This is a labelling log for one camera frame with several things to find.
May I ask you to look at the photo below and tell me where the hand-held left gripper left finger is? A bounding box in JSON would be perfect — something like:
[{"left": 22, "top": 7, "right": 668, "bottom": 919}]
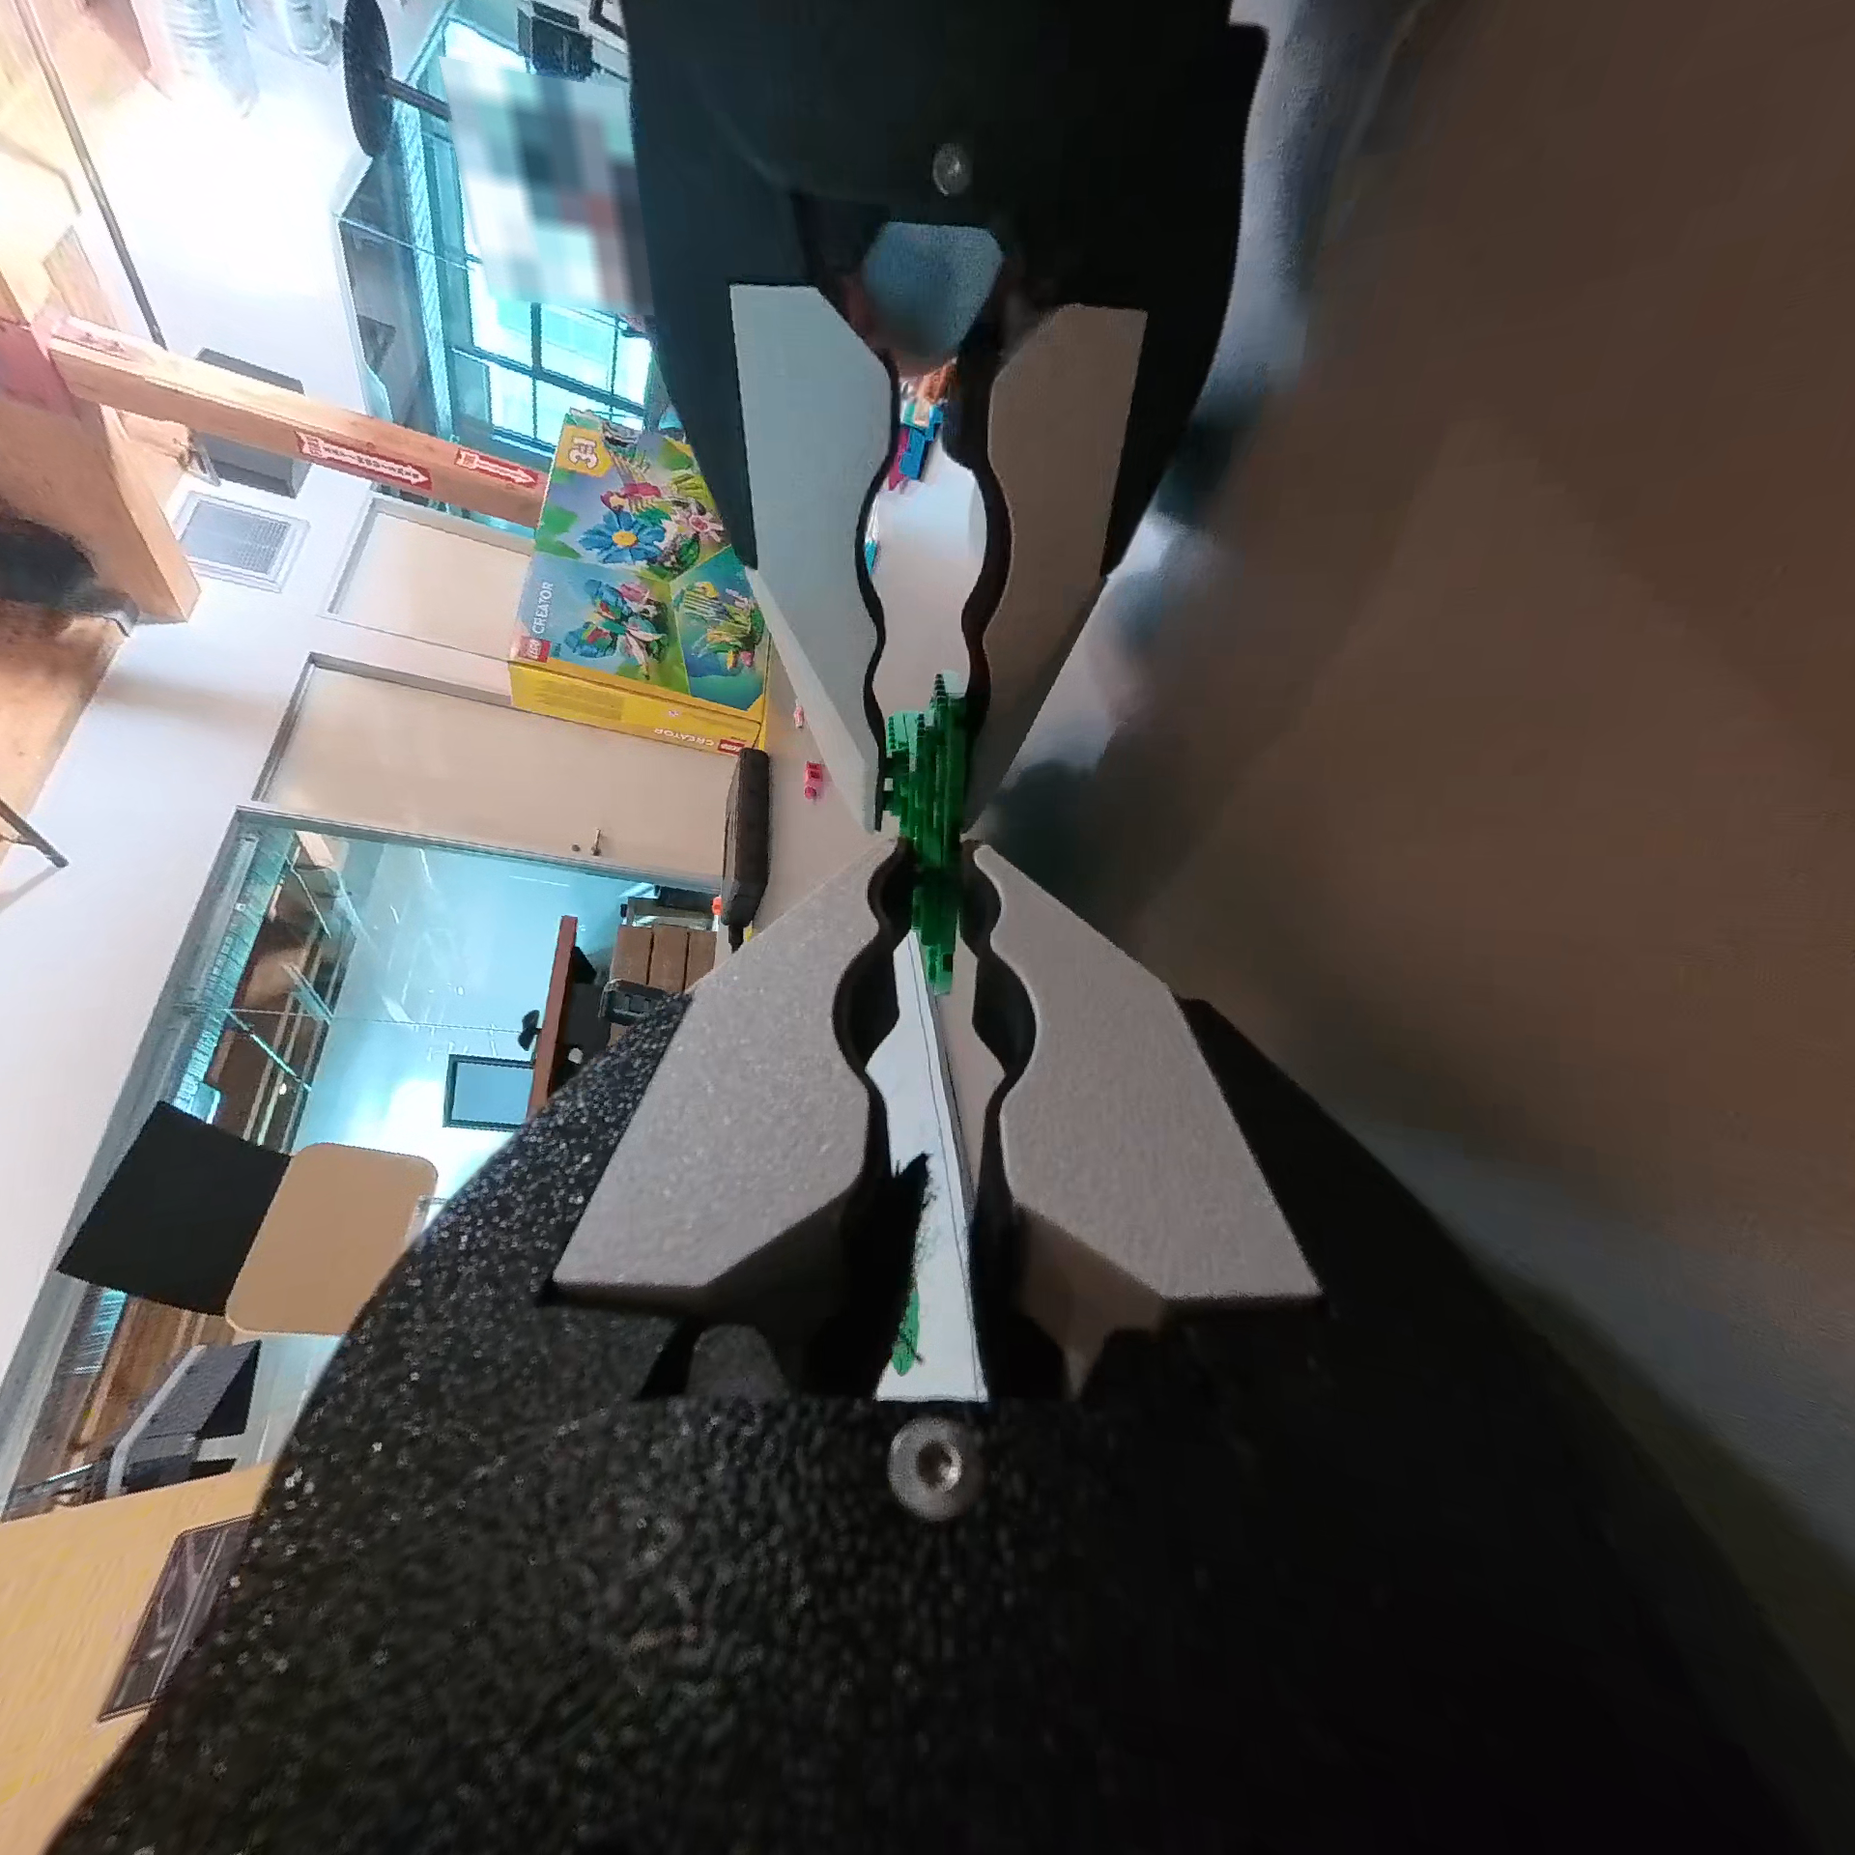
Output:
[{"left": 548, "top": 841, "right": 930, "bottom": 1402}]

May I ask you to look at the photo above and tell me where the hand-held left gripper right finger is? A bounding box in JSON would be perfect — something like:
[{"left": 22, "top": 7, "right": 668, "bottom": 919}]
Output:
[{"left": 965, "top": 842, "right": 1324, "bottom": 1402}]

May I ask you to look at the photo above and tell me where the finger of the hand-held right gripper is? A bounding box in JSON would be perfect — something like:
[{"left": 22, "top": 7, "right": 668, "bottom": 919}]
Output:
[
  {"left": 730, "top": 284, "right": 899, "bottom": 837},
  {"left": 960, "top": 300, "right": 1150, "bottom": 841}
]

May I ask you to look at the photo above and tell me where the green brick paddle model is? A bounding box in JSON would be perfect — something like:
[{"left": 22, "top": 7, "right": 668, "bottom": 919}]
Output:
[{"left": 877, "top": 669, "right": 977, "bottom": 1005}]

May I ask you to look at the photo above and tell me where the white instruction booklet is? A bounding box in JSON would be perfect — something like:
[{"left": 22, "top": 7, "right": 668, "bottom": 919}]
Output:
[{"left": 873, "top": 927, "right": 991, "bottom": 1404}]

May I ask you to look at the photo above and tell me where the colourful toy set box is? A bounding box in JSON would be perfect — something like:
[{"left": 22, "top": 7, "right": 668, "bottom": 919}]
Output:
[{"left": 506, "top": 410, "right": 769, "bottom": 754}]

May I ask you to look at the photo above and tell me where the glass meeting room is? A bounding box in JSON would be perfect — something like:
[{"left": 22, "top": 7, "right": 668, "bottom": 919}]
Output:
[{"left": 335, "top": 0, "right": 682, "bottom": 445}]

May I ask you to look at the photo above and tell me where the black case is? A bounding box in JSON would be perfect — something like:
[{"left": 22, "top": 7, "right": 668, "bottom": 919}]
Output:
[{"left": 719, "top": 744, "right": 772, "bottom": 932}]

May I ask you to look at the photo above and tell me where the glass office partition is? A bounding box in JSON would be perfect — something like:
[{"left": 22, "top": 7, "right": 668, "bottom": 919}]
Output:
[{"left": 0, "top": 811, "right": 735, "bottom": 1517}]

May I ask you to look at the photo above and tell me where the tan chair back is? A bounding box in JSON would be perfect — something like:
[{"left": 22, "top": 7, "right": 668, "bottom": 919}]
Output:
[{"left": 223, "top": 1143, "right": 439, "bottom": 1339}]

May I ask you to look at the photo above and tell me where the black floor lamp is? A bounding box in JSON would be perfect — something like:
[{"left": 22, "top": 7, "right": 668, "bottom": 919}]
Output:
[{"left": 341, "top": 0, "right": 454, "bottom": 159}]

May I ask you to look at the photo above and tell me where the wooden column with red signs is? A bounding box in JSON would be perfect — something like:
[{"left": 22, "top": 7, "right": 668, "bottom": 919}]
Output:
[{"left": 43, "top": 311, "right": 557, "bottom": 503}]

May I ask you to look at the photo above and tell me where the black chair back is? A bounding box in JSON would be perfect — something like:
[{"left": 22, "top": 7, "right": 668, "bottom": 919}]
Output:
[{"left": 57, "top": 1102, "right": 296, "bottom": 1318}]

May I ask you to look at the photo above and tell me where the black box speaker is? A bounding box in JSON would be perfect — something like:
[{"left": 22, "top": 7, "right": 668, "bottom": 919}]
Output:
[{"left": 192, "top": 346, "right": 309, "bottom": 498}]

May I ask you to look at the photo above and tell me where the dark tablet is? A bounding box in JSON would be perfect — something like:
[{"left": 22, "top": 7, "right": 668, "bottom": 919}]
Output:
[{"left": 97, "top": 1515, "right": 261, "bottom": 1725}]

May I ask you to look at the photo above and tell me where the light wooden table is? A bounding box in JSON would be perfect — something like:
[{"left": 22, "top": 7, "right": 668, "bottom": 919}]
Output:
[{"left": 0, "top": 1464, "right": 277, "bottom": 1855}]

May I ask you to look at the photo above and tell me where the white wall vent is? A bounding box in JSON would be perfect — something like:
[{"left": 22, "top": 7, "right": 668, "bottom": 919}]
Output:
[{"left": 171, "top": 490, "right": 310, "bottom": 593}]
_____
What is being asked
Every line that contains the string "white" should be copied from the entries.

Solution to the exercise
May I ask you to look at the photo above and tell me where the white instruction booklet is? A bounding box in JSON would be perfect — something like:
May I ask you to look at the photo above and tell me where the white wall vent is? A bounding box in JSON would be perfect — something like:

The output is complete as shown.